> **Assigned task**
Print exactly the lines below between the line holding "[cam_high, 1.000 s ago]" and the line holding "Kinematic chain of", inclusive, and nothing more.

+-------+

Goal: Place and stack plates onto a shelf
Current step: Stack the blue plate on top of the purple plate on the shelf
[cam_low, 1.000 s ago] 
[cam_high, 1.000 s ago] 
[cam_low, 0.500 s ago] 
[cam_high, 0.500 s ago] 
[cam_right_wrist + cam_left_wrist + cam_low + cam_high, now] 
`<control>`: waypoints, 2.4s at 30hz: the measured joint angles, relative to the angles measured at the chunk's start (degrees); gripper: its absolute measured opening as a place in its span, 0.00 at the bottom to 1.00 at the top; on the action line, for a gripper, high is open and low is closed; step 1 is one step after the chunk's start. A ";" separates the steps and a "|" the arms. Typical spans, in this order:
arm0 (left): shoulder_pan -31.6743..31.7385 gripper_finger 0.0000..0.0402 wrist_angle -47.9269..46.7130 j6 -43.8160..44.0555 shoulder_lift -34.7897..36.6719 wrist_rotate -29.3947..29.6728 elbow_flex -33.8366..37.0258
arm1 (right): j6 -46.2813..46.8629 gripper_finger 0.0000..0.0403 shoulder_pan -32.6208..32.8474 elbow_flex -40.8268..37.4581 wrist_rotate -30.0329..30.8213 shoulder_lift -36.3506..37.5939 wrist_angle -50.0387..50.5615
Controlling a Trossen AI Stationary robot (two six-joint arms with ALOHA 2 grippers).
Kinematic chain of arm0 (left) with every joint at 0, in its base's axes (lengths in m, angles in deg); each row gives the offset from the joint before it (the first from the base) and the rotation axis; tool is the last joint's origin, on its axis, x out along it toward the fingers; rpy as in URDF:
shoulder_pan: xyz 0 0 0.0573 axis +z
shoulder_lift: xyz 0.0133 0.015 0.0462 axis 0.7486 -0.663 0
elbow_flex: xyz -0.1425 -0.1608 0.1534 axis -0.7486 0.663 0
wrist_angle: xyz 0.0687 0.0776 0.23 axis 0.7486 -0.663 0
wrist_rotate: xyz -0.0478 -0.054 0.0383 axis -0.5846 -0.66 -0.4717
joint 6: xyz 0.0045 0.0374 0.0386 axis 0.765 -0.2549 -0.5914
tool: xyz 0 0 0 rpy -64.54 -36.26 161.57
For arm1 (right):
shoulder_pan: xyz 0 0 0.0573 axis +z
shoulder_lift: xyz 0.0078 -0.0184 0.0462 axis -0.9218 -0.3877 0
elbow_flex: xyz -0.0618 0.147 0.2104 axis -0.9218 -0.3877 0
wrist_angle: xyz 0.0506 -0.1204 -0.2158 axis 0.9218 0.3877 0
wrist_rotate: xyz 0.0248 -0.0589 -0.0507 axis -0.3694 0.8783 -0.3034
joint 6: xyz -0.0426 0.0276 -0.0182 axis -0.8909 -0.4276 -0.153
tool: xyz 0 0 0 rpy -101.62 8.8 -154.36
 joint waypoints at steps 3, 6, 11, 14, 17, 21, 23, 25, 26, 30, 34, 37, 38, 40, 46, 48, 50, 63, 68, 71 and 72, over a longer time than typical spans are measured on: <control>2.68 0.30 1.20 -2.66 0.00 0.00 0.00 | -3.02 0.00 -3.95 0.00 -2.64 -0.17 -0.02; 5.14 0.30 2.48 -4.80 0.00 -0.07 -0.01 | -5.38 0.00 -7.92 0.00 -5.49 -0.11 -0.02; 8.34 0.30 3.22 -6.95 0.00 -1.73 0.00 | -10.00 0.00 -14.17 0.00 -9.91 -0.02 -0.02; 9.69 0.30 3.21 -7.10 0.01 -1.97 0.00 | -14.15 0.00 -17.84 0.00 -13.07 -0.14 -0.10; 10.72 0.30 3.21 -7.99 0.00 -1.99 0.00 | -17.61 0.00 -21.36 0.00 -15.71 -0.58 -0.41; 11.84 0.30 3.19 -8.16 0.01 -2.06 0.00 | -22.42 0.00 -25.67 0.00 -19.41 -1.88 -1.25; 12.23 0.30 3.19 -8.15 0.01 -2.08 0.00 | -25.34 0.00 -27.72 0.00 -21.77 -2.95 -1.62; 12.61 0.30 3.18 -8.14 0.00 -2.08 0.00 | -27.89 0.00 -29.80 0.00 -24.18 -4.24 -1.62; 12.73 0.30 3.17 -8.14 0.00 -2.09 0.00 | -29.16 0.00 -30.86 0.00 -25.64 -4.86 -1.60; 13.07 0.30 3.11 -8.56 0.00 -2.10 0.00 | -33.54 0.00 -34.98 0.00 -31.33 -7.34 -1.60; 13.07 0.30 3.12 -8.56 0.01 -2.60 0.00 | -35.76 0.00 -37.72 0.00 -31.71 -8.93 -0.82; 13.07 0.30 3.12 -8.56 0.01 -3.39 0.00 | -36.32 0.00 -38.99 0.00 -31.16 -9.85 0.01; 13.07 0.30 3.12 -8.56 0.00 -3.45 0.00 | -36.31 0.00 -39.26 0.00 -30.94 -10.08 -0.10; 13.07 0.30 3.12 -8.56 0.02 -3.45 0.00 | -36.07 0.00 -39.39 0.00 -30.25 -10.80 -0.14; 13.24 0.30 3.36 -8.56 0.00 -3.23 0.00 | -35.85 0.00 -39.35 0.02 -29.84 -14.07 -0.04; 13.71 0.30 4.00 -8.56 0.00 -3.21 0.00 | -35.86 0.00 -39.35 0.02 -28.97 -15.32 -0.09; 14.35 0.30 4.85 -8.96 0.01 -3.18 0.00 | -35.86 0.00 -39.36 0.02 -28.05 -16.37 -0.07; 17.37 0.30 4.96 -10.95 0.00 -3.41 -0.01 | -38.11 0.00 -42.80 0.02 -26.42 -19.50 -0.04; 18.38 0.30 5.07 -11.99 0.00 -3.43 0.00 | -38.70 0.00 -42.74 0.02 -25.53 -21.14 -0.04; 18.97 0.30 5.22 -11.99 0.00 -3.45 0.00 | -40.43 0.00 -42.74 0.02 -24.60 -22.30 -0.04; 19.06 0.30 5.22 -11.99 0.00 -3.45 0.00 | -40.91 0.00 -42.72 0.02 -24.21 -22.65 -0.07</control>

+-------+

> **Result of the task**
[cam_high, 1.000 s ago] 
[cam_low, 0.500 s ago] 
[cam_high, 0.500 s ago] 
[cam_right_wrist + cam_left_wrist + cam_low + cam_high, now] 
`<control>`: waypoints, 2.4s at 30hz: the measured joint angles, relative to the angles measured at the chunk's start (degrees); gripper: its absolute measured opening as a place in its span, 0.00 at the bottom to 1.00 at the top; on the action line, for a gripper, high is open and low is closed; step 1 is one step after the chunk's start. A ";" separates the steps and a "|" the arms. Typical spans, in this order:
arm0 (left): shoulder_pan -31.6743..31.7385 gripper_finger 0.0000..0.0402 wrist_angle -47.9269..46.7130 j6 -43.8160..44.0555 shoulder_lift -34.7897..36.6719 wrist_rotate -29.3947..29.6728 elbow_flex -33.8366..37.0258
arm1 (right): j6 -46.2813..46.8629 gripper_finger 0.0000..0.0403 shoulder_pan -32.6208..32.8474 elbow_flex -40.8268..37.4581 wrist_rotate -30.0329..30.8213 shoulder_lift -36.3506..37.5939 wrist_angle -50.0387..50.5615
Controlling a Trossen AI Stationary robot (two six-joint arms with ALOHA 2 grippers).
Kinematic chain of arm0 (left) with every joint at 0, in its base's axes (lengths in m, angles in deg); each row gives the offset from the joint before it (the first from the base) and the rotation axis; tool is the last joint's origin, on its axis, x out along it toward the fingers; rpy as in URDF:

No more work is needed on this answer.